Similar in idea to 'American Beauty' but certainly not in style or content this bleak look at underground culture and the spiritual redemption it brings is easily one of the most intelligent films I've ever seen. Directed by the same man who brought us the superb 'The Game' this is another film which you'll have to see more than once to truly understand. Focusing on sad white-collar, middle-class Norton whose only real dream in life is to own all the contents of an IKEA catalogue it follows him through a chance meeting with charismatic stranger Pitt and the unfortunate events which conspire to draw them together. After a nights hard drinking they start a friendly-ish scrap which is viewed by a couple of others and from that small acorn a mighty oak called Fight Club grows. This is the point around which the whole film revolves with Norton and Pitt forming an underground club which draws more and more disillusioned young men to join it. Based on firm 'Queensbury Rules' it is a cathartic if bloody way to spend your night. Eventually as it becomes a huge operation Pitt, the de facto leader, moves it up a gear and creates his own cult from this secret society.
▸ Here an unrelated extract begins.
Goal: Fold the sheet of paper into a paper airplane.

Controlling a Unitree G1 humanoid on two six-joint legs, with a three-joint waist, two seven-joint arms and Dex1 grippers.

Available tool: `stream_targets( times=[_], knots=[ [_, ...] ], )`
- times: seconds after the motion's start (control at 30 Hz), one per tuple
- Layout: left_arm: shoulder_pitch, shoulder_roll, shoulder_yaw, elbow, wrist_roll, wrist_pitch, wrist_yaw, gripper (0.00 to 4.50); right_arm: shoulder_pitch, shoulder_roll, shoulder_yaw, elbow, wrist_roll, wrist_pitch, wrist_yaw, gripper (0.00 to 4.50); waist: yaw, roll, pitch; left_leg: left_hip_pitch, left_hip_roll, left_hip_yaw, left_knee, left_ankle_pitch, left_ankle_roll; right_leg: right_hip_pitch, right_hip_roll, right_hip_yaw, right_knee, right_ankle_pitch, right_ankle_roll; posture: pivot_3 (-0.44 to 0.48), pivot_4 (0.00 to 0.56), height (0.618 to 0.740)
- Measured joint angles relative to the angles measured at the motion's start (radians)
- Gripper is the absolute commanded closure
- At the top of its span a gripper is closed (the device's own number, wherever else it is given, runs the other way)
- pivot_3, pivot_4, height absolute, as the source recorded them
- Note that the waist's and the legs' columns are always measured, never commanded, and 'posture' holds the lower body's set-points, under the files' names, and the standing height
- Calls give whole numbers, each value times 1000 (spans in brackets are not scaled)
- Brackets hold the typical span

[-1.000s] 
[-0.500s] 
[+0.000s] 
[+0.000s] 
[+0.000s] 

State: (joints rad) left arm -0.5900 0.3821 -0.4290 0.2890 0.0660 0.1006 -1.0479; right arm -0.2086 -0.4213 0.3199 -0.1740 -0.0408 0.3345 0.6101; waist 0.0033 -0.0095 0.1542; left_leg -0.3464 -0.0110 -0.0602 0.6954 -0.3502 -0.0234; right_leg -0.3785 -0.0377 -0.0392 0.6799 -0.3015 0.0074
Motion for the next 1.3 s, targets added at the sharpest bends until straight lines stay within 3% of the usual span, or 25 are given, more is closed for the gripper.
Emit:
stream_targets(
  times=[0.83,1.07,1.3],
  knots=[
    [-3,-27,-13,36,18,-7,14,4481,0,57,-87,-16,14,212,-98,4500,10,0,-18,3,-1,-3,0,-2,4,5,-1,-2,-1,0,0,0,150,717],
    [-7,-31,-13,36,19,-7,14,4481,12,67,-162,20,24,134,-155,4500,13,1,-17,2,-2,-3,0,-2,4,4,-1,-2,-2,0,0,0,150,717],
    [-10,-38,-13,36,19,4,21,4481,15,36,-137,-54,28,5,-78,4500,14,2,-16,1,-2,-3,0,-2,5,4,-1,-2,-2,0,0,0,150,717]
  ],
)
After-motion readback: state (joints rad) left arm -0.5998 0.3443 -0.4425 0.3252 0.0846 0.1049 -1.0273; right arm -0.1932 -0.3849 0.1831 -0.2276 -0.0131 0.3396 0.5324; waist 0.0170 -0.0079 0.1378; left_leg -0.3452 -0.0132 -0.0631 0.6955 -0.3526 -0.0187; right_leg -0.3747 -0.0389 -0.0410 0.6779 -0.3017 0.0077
This is where the film becomes brilliant and the twist near the end is magnificent, better even than the much talked about 'The Sixth Sense'. It just has so much to say about things: the emasculation of an entire generation of young men ("No great war to fight, no great depression"), the growing isolation we all feel from one another and the need to find something to draw us back together and most importantly, the power of an exciting, challenging idea and it's fermentation into cultism. However, where many films would just say 'This is a bad thing' 'Fight Club' doesn't. It is more a condemnation of a materialistic society which has forgotten about a large section of itself. You can empathise with these men completely, even when they band together against this uncaring society that has reared them to be something their instincts don't understand. It's as close to genius as you'll get and one film you'll talk about and think about for days.